JOAN BAEZ PAR STAN CUESTA
Elle est sans doute l’une des plus grandes chanteuses vivantes de l’histoire du rock, en effet à 80 ans Joan Baez capitalise plus de SOIXANTE années de carrière. Et quelle carrière… puis qu’elle a enregistré 31 albums en embrassant le folk, bien sûr, mais aussi la pop, le rock, le blues, la country… sans oublier son engagement de toute une vie en faveur de la paix. Dans son nouveau livre sobrement intitulé « Joan Baez » Stan Cuesta nous fait partager sa vision de la mythique chanteuse de Carmel Valley, Cal.
Bien entendu, ce n’est pas le premier ouvrage signé Stan Cuesta qui retient toute notre attention ( Voir sur Gonzomusic https://gonzomusic.fr/?s=Stan+Cuesta ), mais ce qui distingue cette fois son « Joan Baez » c’est que contrairement à ses précédentes biographies rock consacrées aux Doors ou aux Beatles, cette fois grâce à la complicité de l’ami Yazid Manou ( Voir sur Gonzomusic https://gonzomusic.fr/live-like-a-rock-star-rue-joan-baez-a-passa.html ), l’auteur a pu non seulement rencontrer mais surtout s’entretenir longuement avec son sujet et cela change tout. De plus, il a aussi interviewé quelques français qui ont été ou qui sont toujours proches de la chanteuse, tels Maxime le Forestier, le photographe Bernard Plossu qui l’a côtoyée et divinement photographiée durant les 60’s en Californie ou encore le « collègue » Yves Bigot qui a partagé un moment son existence. Sa vie, son œuvre immense et sa relation avec cette France qu’elle connait depuis 50 ans, jamais Joan Baez n’aura semblée aussi proche de nous. Et pour ceux qui comme moi la connaissent mal, ce précieux « Joan Baez » par Stan Cuesta se révèle juste indispensable. Rencontre avec l’auteur…

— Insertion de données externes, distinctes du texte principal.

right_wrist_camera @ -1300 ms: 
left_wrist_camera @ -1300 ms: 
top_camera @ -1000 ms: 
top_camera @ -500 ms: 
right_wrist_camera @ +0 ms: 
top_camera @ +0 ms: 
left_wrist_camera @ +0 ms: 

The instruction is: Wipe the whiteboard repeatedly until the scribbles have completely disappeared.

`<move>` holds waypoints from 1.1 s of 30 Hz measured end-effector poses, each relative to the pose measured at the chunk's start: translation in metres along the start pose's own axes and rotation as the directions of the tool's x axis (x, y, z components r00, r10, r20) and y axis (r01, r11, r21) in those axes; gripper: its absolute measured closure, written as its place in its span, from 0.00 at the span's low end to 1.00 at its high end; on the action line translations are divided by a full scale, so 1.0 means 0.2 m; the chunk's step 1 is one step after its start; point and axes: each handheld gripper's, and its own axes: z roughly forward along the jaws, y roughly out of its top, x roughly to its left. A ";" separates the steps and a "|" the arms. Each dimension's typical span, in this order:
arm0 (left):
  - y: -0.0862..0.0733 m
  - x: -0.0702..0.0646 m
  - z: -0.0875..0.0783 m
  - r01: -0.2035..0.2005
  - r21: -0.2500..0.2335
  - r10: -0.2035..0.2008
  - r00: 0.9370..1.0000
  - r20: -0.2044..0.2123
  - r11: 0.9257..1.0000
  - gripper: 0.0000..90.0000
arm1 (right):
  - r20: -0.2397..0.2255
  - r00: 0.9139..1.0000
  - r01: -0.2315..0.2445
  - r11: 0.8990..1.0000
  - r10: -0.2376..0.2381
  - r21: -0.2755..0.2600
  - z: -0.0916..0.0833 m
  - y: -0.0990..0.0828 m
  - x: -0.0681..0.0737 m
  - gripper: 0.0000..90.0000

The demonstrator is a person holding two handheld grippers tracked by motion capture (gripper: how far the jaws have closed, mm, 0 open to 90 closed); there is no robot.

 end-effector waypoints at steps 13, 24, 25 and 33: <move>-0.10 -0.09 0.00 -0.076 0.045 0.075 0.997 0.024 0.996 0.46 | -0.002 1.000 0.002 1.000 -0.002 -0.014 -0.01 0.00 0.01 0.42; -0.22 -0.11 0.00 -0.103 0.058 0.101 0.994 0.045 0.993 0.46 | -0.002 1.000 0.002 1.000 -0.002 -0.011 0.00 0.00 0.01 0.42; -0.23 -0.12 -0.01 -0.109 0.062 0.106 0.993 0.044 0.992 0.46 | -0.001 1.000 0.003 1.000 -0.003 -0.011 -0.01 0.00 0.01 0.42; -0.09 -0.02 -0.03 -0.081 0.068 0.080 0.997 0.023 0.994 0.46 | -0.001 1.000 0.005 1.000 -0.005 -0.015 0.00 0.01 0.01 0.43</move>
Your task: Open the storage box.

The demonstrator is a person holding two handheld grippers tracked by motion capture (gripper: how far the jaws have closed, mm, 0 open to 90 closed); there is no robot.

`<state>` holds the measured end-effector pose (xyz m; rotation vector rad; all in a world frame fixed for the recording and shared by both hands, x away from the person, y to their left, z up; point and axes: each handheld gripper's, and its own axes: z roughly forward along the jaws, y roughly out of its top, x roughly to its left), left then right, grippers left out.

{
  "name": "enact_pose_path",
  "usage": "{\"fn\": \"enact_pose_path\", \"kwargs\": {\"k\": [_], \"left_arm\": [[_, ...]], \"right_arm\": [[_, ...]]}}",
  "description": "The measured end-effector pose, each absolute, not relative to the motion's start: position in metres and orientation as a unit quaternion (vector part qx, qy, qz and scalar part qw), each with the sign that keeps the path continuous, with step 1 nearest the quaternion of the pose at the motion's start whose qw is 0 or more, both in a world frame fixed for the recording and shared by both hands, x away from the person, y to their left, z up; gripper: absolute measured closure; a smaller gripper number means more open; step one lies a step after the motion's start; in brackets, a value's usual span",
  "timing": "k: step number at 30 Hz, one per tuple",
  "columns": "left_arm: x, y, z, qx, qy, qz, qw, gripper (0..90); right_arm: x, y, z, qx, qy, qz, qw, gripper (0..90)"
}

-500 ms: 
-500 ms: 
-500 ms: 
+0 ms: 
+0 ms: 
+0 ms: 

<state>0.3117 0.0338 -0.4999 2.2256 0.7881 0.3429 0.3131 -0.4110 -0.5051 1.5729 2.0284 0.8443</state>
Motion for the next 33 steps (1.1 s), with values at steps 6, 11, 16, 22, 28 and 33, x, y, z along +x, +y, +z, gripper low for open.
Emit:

« Première question incontournable, comment convaincre un mec qui ne connaît que deux chansons d’elle, c’est-à-dire la chanson de « Sacco et Vanzetti » et ce rap improbable de 77 intitulé « Time Rag » de l’importance cruciale de John Baez ?
Écoute, c’est comme un gars qui me dirait : « les Beatles… je ne connais que deux morceaux, c’est « Obladi Oblada » et « You Know My Name » ! Car ces deux morceaux que tu me cites sont sympathiques à bien des égards, mais n’ont rien de représentatifs de Joan Baez. « Here’s To You », c’est le thème du film de Morricone « Sacco et Vanzetti », dont on fête les 50 ans. En fait elle est sortie en 71, elle était numéro un en France à l’époque. C’est marrant parce que c’est un truc que les Américains ne connaissent pas du tout.
Oui, c’est ce que tu dis dans le livre, c’est super important ça !
À la même époque, aux États-Unis, elle a un hit avec une reprise de « The Night They Drove Old Dixie Down » de the Band, qui est totalement inconnu en France. C’est comme si à ce moment-là elle avait deux carrières parallèles. Et le truc qu’elle a fait avec Ennio Morricone c’est chouette, mais c’est complètement en dehors de sa carrière. Parfois même cela ne figure même pas dans sa discographie et de surcroit « Here’s To You » n’est qu’un additif à la vraie chanson qui s’appelle « The Balad of Sacco And Vanzetti », un morceau en 3 parties assez long, assez beau avec du texte, alors que « Here’s To You » c’est un truc de dernière minute avec 3 lignes.
Oui « Here’s to you Nicola and Bart/ Rest forever here in our hearts/ The last and final moment is yours/ That agony is your triumph … » ( C’est pour vous Nicola et Bart/ Reposez pour toujours dans nos cœurs/ Ce dernier et ultime moment est le vôtre/ Cette agonie est votre triomphe.)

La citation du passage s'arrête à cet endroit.